Kristin van Ogtrop is the editor of Real Simple, a monthly lifestyle magazine for women. In a recent edition of Time magazine, she wrote an opinion piece entitled, “There’s a difference between a boss and a friend, and that’s as it should be.” In it, she bemoans a lot of research done by the Gallup organization that indicates today’s workers (millennials) want a more personal relationship with their managers than she is comfortable with. Apparently she is “old school.” That is, she seems to long for the good old days when bosses were bosses and employees were employees, and everybody understood why we call it “work.” And she’s hardly alone. Many of today’s managers cut their teeth in business during times when workplace relationships were more constrained and less personal. If you’re with Ms. Van Ogtrap on this but are willing to consider an alternative point of view, please continue reading below.
“Change with the world – or it will change without you.” ~ Paul Shay
Change is all around us. There are changes in technology, changes in our markets, changes in government regulations, changes in our competitive positions, and yes, changes in the character and complexion of our workplaces. And as managers, it’s our responsibility to deal with these changes. In fact, in one way of thinking, dealing with change is a manager’s only job. As noted keynote speaker Peter Schutz has frequently said, “If there is no change, there is no need to manage.”
Ms. Van Ogtrop describes how Gallup’s research shows that millennials want a “holistic relationship” with their managers whereby the boss takes an interest in them, not just as workers, but as complete human beings. Then she says, “Please Gallup, make it stop. I am trying so hard to evolve, but every time I hear something like this I want to get in a time machine and go back to the days when making millennials feel fulfilled was not my responsibility. Call me old-fashioned, but . . . . I thought we all went to work to . . . work.”
We are all in competition for the best available talent. Once upon a time, that competition was largely about money . . . people would tend to go wherever they were offered the highest pay and best benefits package. Not that pay and benefits (what’s left of them) aren’t still important. They are. But now there are other dimensions to our competition for talent. Job seekers today want to know that the work they are considering is relevant . . . that it matters. They want to know that they’ll be treated like a person, not a number. They want to know that their opinions will be heard and that they’ll have a voice in matters that impact their work. And this is good news for small business. When the competition for talent is mostly about money, it’s hard for small businesses to compete with Corporate America, but when the conversation turns to who provides the most satisfying, inclusive workplace environment, we’re on a level playing field . . . in fact, on that playing field, small businesses might even have the advantage.

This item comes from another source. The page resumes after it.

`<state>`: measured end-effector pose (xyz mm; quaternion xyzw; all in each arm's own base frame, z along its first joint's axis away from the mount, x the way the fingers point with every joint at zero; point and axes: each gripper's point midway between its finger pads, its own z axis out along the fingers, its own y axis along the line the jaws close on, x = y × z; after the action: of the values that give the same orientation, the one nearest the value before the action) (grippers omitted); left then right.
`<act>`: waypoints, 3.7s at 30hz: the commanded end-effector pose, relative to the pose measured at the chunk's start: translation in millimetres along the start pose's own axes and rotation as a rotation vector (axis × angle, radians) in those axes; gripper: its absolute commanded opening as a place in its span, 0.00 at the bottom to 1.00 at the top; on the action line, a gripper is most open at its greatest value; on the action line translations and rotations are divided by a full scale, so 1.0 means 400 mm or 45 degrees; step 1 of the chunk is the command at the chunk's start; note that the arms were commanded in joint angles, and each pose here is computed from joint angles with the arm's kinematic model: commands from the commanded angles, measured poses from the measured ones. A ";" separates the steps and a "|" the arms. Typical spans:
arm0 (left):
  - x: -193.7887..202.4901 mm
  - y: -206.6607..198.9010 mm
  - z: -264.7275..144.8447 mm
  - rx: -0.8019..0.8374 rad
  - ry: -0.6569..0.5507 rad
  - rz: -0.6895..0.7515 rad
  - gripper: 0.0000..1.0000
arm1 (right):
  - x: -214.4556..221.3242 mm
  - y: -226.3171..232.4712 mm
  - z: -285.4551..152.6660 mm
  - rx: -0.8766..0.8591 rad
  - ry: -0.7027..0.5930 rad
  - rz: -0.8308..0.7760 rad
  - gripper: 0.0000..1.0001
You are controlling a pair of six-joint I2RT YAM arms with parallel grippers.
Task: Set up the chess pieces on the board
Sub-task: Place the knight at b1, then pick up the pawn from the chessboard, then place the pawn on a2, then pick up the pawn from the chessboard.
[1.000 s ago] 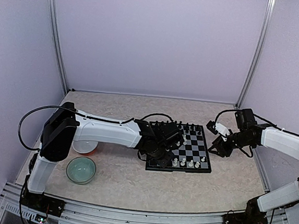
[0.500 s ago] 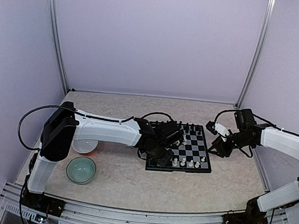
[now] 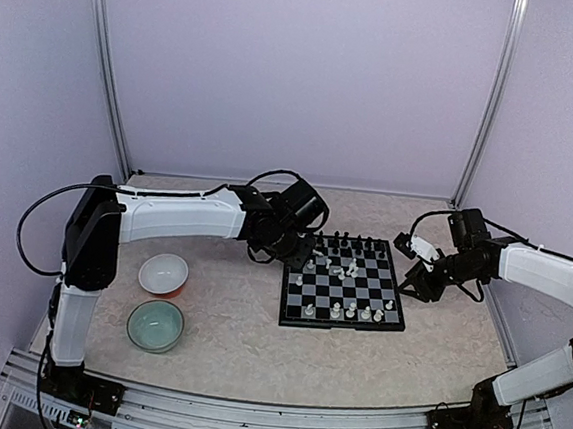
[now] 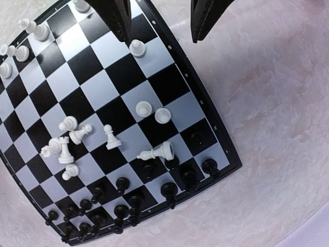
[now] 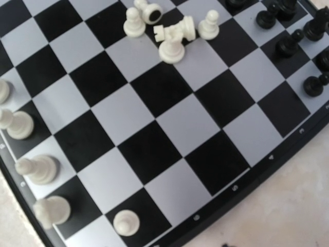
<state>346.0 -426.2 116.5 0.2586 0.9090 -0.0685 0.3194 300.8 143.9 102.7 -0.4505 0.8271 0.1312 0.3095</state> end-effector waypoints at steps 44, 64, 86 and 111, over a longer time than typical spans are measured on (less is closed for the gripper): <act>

Think of this as a marketing problem, because that’s what it really is. In traditional marketing, we’re trying to figure out how to meet customer needs better than the other guy. It’s the same deal here except we’re trying to figure out how to meet employee needs better than the other guy. So we can cry, “Please Gallup, make it stop,” but it won’t stop. Millennials are making demands on the workplaces that are competing for their services, and they will go where those demands are being met.
I can hear the “old school” bosses now. They’ll say, “Hey, we’ve got jobs for people who want to work, but if they don’t like the way we do things around here, let ‘em go someplace else.”
Unfortunately, they will, and those bosses will be left with the people nobody else wants.